Le mouvement de colère des policiers de France ne s’essouffle pas. Ils se mobilisent avant la rencontre de leurs syndicats avec le Président Hollande en fin de journée.

Il faut toujours un événement tragique, un événement inacceptable, qui dépasse la raison et l’entendement pour faire sortir spontanément dans la rue une corporation qui est soumise au devoir de réserve encadrant durement droit de grève, droit de manifester, droit de retrait.

Et ces policiers qui sont allés dans la rue depuis quelques jours n’avaient envie ni de récupération par les syndicats ou les partis politiques. Ils n’ont pas non plus envie de bons mots de leur hiérarchie, Ministre compris, qu’ils accusent justement de ne pas avoir eu depuis des années le diagnostic juste ou du moins la volonté d’y répondre concrètement.

Cet événement déclencheur, c’est la tentative d’homicide volontaire de Viry Châtillon commise par ces voyous de la zone voisine de la Grande borne que l’on peut dans les faits qualifier de zone de non droit, voyous que l’on a pas encore identifiés.

Alors c’est certain, François Hollande annoncera des renforcements d’effectifs, des amélioration et sécurisation des locaux, véhicules et équipements, des armements.
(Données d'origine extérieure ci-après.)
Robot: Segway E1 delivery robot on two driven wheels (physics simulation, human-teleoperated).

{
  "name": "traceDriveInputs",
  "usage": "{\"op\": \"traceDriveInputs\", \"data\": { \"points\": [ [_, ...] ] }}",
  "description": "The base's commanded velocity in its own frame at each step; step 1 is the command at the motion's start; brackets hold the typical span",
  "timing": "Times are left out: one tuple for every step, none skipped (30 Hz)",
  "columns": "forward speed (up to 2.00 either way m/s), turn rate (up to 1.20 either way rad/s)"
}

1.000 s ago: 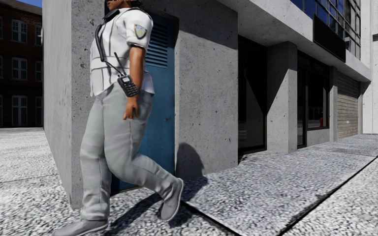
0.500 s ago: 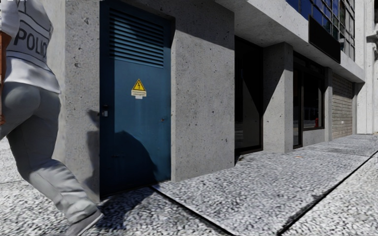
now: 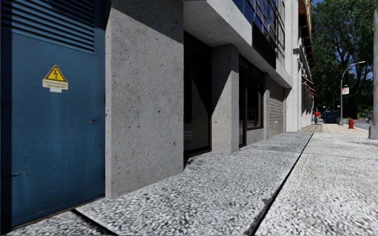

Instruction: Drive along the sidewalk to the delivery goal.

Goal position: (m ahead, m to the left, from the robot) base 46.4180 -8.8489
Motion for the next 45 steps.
{"op": "traceDriveInputs", "data": {
  "points": [
    [1.04, -0.69],
    [1.04, -0.69],
    [1.10, -0.69],
    [1.12, -0.69],
    [1.12, -0.69],
    [1.13, -0.69],
    [1.14, -0.69],
    [1.14, -0.69],
    [1.14, -0.69],
    [1.14, -0.69],
    [1.14, -0.69],
    [1.14, -0.69],
    [1.16, -0.69],
    [1.37, -0.67],
    [1.37, -0.67],
    [2.00, -0.66],
    [2.00, -0.66],
    [2.00, -0.66],
    [2.00, -0.66],
    [2.00, -0.66],
    [2.00, -0.66],
    [2.00, -0.66],
    [2.00, -0.66],
    [2.00, -0.66],
    [2.00, -0.66],
    [2.00, -0.66],
    [2.00, -0.66],
    [2.00, -0.63],
    [2.00, -0.60],
    [2.00, -0.54],
    [2.00, -0.54],
    [2.00, 0.00],
    [2.00, 0.00],
    [2.00, 0.00],
    [2.00, 0.00],
    [2.00, 0.00],
    [2.00, 0.00],
    [2.00, 0.00],
    [2.00, 0.00],
    [2.00, 0.00],
    [2.00, 0.00],
    [2.00, 0.00],
    [2.00, 0.00],
    [2.00, 0.00],
    [2.00, 0.00]
  ]
}}
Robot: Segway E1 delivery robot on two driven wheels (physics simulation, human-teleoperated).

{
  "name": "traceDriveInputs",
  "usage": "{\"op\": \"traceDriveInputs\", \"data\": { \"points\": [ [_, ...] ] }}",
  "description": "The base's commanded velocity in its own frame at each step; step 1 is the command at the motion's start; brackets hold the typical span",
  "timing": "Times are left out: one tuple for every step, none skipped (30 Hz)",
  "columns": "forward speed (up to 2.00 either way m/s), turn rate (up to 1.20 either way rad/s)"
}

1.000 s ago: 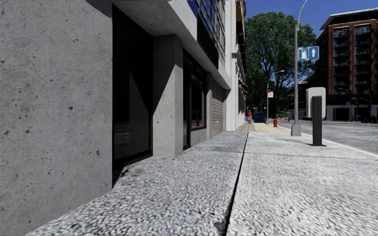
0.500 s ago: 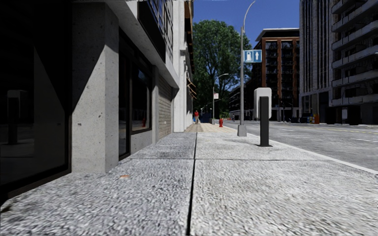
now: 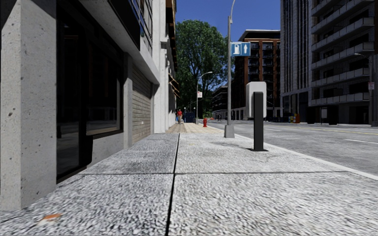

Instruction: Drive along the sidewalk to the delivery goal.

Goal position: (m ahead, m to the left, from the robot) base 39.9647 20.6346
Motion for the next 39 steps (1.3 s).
{"op": "traceDriveInputs", "data": {
  "points": [
    [2.00, 0.00],
    [2.00, 0.00],
    [2.00, 0.00],
    [2.00, 0.00],
    [2.00, 0.00],
    [2.00, 0.00],
    [2.00, 0.00],
    [2.00, 0.00],
    [2.00, 0.00],
    [2.00, 0.00],
    [2.00, 0.00],
    [2.00, 0.00],
    [2.00, 0.00],
    [2.00, 0.00],
    [2.00, 0.00],
    [2.00, 0.00],
    [2.00, 0.00],
    [2.00, 0.00],
    [2.00, 0.00],
    [2.00, 0.00],
    [2.00, 0.00],
    [2.00, 0.00],
    [2.00, 0.00],
    [2.00, 0.00],
    [2.00, 0.00],
    [2.00, 0.00],
    [2.00, 0.00],
    [2.00, 0.00],
    [2.00, 0.00],
    [2.00, 0.00],
    [2.00, 0.00],
    [2.00, 0.00],
    [2.00, 0.00],
    [2.00, 0.00],
    [2.00, 0.00],
    [2.00, 0.00],
    [2.00, 0.00],
    [2.00, 0.00],
    [2.00, 0.00]
  ]
}}
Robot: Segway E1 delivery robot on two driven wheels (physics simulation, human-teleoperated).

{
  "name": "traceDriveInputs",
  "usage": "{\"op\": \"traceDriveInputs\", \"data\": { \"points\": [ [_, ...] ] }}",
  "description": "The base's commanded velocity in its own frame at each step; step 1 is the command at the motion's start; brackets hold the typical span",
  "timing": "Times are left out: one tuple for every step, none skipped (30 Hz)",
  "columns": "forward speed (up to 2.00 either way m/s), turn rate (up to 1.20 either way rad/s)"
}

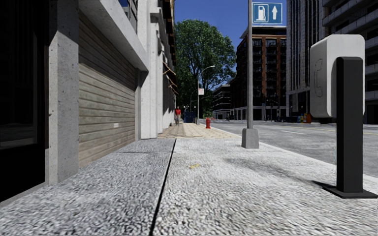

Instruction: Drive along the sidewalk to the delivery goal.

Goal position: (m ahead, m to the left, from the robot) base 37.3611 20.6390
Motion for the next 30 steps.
{"op": "traceDriveInputs", "data": {
  "points": [
    [2.00, 0.00],
    [2.00, 0.00],
    [2.00, 0.00],
    [2.00, 0.00],
    [2.00, 0.00],
    [2.00, 0.00],
    [2.00, 0.00],
    [2.00, 0.00],
    [2.00, 0.00],
    [2.00, 0.00],
    [2.00, 0.00],
    [2.00, 0.00],
    [2.00, 0.00],
    [2.00, 0.00],
    [2.00, 0.00],
    [2.00, 0.00],
    [2.00, 0.00],
    [2.00, 0.00],
    [2.00, 0.00],
    [2.00, 0.00],
    [2.00, 0.00],
    [2.00, 0.00],
    [2.00, 0.00],
    [2.00, 0.00],
    [2.00, 0.00],
    [2.00, 0.00],
    [2.00, 0.00],
    [2.00, 0.00],
    [2.00, 0.00],
    [2.00, 0.00]
  ]
}}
Que ne l’a t’il fait depuis deux ans, depuis que la vague terroriste en a démontré l’absolue nécessité. Il est aussi certain qu’il leur promettra qu’il ne passeront plus leur temps à faire des gardes statiques qui pourraient être faites par d’autres!

C’est un peu tard mais c’est bien.

Ce qui tient au cœur de nos policiers, c’est qu’ils soient plus protégés notamment en les alignant sur le régime de la légitime défense de la gendarmerie, face à des gens qui veulent attenter à leur vie délibérément. Ce qui leur tient à cœur c’est que leur autorité soit rétablie. L’autorité, lorsqu’elle n’est plus obtenue naturellement doit être imposée par des peines appliquées à l’encontre de ces délinquants qui les narguent, les menacent eux et leur famille, de ces délinquants, qu’ils traquent, qu’ils arrêtent mais dont la prise en charge judiciaire et pénale n’est à la hauteur des enjeux et des dangers.

Ces mêmes délinquants et voyous sont les mêmes qui agressent les personnels médicaux, les enseignants dans ce qui étaient les refuges que constituent les hôpitaux, les écoles.

Voilà ce à quoi vous devez vous engager ce soir Monsieur Hollande: neutraliser les hors la loi des zones de non droit!